Do you have family members who suffer from chronic migraine? According to the U.S. National Library of Medicine, “Migraines do not have a clear pattern of inheritance, although more than half of affected individuals have at least one family member who also has the disorder.”
How to Determine the Best Treatment For You
Many factors come into play when determining a migraine treatment plan. During consultations, plans are crafted with your individual needs in mind. The main reason is that every treatment for migraine is going to vary from patient to patient. That’s why it’s critical to work with a medical professional who understands migraine and can determine a viable plan.
One of the most significant factors to take into consideration when developing your plan is how debilitating the migraines are when they present. How frequently do they occur? Answering these questions will help determine if you need acute or preventive treatment. Discussing these symptoms and options can happen during your initial consultation.
- During your visit, you may hear questions, including:
- Can you remember how quickly your migraines occur and reach their peak?
- How often do you experience a migraine in the morning?
- Of these migraine headaches, how many of them are entirely symptomatic before you attempt to find solutions?
- Do you feel nauseous during migraine headaches? If so, when do the symptoms present and how bad are they?
Answers to these questions, as well as others, will help develop a strategy for your treatment plan. These answers will help to rule out some strategies, as well as create a starting point for others. Ultimately, the goal is to get your life back, since pain can cause depression, anxiety, cause you to have difficulty completing day to day activities.
Can Ketamine Work to Relieve Migraine Pain?
If changing your lifestyle or avoiding triggers have not worked to stop your severe migraine headaches, and traditional migraine medications are not effective enough to allow you to live your life pain-free, you might consider ketamine infusion therapy.

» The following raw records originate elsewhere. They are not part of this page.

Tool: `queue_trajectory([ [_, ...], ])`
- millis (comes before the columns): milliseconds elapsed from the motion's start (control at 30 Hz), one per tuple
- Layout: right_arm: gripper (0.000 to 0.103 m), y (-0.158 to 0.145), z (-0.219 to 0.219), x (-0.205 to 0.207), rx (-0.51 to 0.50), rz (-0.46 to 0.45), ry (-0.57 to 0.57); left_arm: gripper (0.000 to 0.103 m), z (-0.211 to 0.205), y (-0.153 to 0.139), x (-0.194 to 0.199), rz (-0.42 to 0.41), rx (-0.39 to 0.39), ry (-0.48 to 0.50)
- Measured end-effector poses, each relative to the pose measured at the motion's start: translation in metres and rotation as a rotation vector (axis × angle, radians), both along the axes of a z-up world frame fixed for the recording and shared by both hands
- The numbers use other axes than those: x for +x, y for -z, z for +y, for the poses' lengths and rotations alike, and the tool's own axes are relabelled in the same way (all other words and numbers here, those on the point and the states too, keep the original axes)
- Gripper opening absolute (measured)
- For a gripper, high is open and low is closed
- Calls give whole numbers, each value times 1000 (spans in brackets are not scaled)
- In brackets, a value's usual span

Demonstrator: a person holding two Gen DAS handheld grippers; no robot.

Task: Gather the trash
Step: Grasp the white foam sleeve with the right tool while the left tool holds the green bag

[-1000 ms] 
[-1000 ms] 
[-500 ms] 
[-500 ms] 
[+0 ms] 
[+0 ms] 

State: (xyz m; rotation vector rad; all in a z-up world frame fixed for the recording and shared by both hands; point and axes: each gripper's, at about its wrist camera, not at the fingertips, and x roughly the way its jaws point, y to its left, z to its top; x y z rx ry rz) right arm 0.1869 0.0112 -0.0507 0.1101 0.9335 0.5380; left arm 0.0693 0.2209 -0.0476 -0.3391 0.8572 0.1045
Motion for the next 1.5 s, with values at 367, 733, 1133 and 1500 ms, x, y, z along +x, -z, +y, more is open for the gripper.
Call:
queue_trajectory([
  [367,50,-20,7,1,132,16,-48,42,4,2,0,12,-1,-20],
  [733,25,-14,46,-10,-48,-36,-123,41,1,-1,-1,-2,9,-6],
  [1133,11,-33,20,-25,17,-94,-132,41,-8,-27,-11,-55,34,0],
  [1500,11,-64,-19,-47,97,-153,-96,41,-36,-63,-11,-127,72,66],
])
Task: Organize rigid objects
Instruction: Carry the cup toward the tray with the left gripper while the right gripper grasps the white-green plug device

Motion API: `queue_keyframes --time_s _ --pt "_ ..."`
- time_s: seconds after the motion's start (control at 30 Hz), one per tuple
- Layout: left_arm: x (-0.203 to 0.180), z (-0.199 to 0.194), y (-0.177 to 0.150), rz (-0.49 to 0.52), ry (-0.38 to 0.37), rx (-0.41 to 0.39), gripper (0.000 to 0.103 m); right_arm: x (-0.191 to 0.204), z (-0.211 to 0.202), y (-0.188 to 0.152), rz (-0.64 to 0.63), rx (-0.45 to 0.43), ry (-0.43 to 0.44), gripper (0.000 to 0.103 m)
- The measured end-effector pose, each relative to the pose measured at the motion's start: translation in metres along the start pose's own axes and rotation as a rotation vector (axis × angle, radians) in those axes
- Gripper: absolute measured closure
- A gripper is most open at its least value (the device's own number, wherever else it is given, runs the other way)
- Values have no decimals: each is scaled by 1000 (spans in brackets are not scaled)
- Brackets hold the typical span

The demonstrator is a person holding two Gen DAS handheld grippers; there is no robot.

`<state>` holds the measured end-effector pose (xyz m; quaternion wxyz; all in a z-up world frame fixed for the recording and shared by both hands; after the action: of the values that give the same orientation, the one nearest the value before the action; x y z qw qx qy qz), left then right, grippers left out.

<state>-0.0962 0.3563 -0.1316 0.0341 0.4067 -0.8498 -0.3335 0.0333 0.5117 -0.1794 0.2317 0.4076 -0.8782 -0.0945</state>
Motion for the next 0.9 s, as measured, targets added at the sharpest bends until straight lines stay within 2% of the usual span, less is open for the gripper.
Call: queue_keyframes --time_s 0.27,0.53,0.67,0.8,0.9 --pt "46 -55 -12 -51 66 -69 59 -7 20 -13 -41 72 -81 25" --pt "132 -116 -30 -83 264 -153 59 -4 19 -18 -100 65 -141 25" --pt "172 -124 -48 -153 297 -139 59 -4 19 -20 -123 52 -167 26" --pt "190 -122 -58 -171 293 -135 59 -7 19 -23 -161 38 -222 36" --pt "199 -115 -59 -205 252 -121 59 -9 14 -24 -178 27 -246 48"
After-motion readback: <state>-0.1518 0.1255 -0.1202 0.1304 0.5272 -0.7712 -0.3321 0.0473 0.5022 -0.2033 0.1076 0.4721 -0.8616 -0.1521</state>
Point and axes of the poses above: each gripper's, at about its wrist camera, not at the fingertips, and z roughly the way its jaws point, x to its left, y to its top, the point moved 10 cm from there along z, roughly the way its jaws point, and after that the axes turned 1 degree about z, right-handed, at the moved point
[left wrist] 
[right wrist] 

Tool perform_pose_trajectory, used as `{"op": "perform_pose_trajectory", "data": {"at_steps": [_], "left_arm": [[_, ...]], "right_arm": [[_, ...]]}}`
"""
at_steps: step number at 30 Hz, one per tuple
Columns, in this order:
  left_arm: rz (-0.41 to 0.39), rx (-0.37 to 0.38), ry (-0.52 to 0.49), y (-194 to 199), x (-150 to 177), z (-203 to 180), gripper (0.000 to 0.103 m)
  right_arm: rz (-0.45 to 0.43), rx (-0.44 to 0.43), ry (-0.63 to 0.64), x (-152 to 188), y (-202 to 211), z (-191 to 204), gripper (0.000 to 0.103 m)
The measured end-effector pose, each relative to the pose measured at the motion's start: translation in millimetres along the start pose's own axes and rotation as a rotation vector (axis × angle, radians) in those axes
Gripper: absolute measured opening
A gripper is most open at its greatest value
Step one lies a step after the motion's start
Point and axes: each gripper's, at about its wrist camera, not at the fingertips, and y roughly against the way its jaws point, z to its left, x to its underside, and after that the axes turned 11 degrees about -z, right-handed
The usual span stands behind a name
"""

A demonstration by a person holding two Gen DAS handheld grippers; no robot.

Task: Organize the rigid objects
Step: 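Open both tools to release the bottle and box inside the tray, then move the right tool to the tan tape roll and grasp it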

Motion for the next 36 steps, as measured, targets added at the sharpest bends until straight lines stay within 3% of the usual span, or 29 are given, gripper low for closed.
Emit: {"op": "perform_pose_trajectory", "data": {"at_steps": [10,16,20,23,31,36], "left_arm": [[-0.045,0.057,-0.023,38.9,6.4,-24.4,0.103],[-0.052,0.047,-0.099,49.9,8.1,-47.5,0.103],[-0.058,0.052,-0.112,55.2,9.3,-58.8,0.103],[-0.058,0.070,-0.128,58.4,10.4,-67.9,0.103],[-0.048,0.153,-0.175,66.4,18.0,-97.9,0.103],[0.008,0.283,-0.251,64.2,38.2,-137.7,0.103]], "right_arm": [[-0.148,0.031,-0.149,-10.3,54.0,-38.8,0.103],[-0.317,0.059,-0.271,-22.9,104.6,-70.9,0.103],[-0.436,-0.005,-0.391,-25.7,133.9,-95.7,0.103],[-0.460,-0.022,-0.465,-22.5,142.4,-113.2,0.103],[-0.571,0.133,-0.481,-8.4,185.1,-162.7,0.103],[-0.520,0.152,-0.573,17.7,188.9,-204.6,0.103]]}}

Here is the science behind the effectiveness of ketamine on migraine: working as a dissociative anesthetic acting on glutamate binding sites at the NMDA (N-methyl-D-aspartate) receptor, ketamine also acts on muscarinic receptors. Use of IV ketamine has been introduced in a variety of studies for refractory pain. These studies, including those using intranasal ketamine, have been shown to reduce a migraine sufferer’s aura symptoms. IV ketamine users showed a significant improvement in their pain scores with reports of a few side effects.
According to the study, patients started with a dose of 0.1 mg/kg/h. These dosages were increased by 0.1 mg/kg/hr once every three to four hours, according to the patient’s tolerance. The goal was to achieve a target pain score of three out of ten. Then, the goal was to maintain that score for eight hours. According to the study, “Subsequently, the infusion was decreased by 0.2 mg/kg/h every three to four hours until the infusion rate reached 0 mg/kg/h.” Ultimately, IV ketamine was able to relieve pain in these patients without presenting significant side effects.
Why is Ketamine Different?
The last thing anyone wants to experience is side effects when receiving treatment therapies. Using IV Ketamine as a treatment for migraine headache results in few significant side effects. When physicians use IV ketamine, it reaches the brain quickly to help relieve pain. Once the ketamine reaches your brain, MNDA receptors are blocked. That’s when patients begin experiencing pain relief. When other medications fail to lessen the effects of a migraine, Ketamine is often the recommendation.